By Week 4, after Operations reconfigured access lanes and added overflow capacity in response to the Week 2 report, Parking had jumped to 92%. It oscillated through subsequent weeks as new sub-issues surfaced (sandy surfaces, valet pricing, lighting all surfaced in turn) — and each time, the weekly cadence let operations isolate, address, and verify the fix in two-to-three week cycles.
By Week 21 — Eid weekend, with the highest sample volume of the programme, Parking & Access scored a perfect 100%. The first perfect score on any major component in the programme. A 21-week journey from the worst-performing component to the programme high.
This is what the programme was built to do. Not to produce a single annual report, but to give operations a steady weekly drumbeat of decision-grade evidence — and a closed-loop framework for acting on it inside the same operating week the feedback was captured.
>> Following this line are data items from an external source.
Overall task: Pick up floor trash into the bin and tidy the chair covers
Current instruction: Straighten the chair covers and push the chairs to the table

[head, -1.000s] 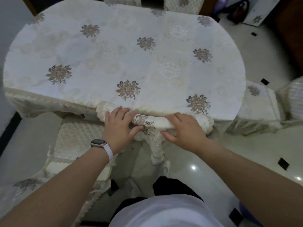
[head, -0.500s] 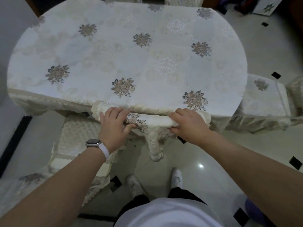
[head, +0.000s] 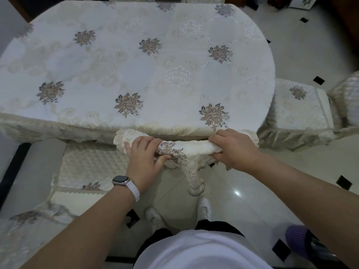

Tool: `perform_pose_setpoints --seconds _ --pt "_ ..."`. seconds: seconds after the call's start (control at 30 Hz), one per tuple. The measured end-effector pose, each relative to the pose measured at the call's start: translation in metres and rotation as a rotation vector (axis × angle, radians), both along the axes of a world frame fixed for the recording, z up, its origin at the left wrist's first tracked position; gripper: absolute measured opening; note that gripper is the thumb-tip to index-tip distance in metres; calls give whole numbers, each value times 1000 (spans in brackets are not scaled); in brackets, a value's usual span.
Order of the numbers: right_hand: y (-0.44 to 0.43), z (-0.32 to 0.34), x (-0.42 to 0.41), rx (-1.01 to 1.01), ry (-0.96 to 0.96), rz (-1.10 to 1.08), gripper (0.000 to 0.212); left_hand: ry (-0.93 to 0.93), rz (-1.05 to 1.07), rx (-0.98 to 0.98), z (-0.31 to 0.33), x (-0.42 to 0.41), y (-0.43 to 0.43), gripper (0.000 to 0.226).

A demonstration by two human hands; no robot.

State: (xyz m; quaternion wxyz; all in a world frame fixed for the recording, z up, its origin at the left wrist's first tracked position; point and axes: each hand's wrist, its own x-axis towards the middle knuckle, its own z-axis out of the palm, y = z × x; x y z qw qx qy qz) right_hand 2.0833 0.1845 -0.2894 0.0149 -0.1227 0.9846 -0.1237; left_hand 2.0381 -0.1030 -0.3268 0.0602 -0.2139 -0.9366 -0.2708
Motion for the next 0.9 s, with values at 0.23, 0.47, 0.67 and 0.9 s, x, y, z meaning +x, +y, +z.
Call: perform_pose_setpoints --seconds 0.23,0.47,0.67,0.9 --pt "26 2 13 -11 9 -32 32 -25 -27 -9 5 4 27 40" --pt "32 -3 13 -47 27 21 39 -23 -18 -27 6 10 31 48" --pt "4 4 4 -122 66 156 42 -69 7 24 17 16 21 55" --pt "-47 20 -26 -66 55 430 47 38 141 -51 23 32 -25 39"
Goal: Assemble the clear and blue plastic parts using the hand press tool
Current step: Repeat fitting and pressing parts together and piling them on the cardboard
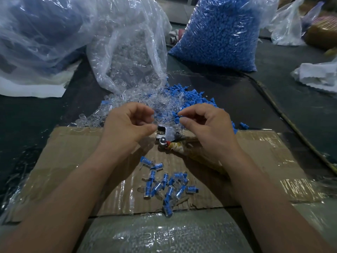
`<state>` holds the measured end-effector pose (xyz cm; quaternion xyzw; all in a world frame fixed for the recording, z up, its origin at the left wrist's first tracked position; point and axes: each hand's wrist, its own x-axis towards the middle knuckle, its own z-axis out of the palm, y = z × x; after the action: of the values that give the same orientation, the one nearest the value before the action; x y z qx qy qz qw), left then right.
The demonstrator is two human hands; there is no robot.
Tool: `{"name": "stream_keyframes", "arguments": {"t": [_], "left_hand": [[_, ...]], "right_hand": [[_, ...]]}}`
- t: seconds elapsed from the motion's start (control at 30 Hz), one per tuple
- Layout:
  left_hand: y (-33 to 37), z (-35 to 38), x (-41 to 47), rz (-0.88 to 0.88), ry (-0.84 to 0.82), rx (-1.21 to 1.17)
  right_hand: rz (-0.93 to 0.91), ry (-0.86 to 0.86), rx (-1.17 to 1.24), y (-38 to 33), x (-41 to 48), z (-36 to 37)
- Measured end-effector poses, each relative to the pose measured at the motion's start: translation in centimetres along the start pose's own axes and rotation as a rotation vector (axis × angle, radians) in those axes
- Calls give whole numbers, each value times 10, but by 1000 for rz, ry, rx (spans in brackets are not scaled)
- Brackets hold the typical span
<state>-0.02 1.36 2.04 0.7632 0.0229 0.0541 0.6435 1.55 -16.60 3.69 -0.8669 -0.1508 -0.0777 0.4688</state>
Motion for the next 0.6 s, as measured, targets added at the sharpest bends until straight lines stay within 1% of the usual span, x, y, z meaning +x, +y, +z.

NPS journey from +32 to a peak of +85, with cumulative programme NPS settling at +61.
Returning-guest share grew +22 percentage points over the programme — a clear loyalty signal.
Parking & Access transformed from the worst-performing component to a perfect score by Eid weekend.
Externally validated by a +0.17-star Google Maps uplift year-on-year (4.34 → 4.51).
Programme delivered on cadence — 21 weekly reports, 21 CEO summaries, and three interactive dashboards, with no skipped weeks.
In our view, six things made this engagement successful — and they're the things we'd repeat on any future programme of this kind.
Weekly, every week, for 21 weeks. No skipped weeks, no late reports. CX intelligence loses 90% of its value if it doesn't arrive in time for operational decisions.
Tablet-led, at the moment of exit, with trained collectors. The combination produced both volume and quality — and most importantly, qualitative depth.
The Priority Score formula, the cumulative-plus-incremental approach, the frozen category taxonomy — written down, applied identically every week, handed over for ongoing use.
The detailed PowerPoint for the operations review, the 5-minute executive summary for senior leadership. Different audiences, different formats, same underlying truth.
The Action Plan slide had Decision / Owner / Status / Mitigation columns that operations actually used. The data didn't just inform — it tracked.
Tracking Google Maps reviews in parallel with on-site survey data meant we could prove the programme's external impact, not just its internal numbers.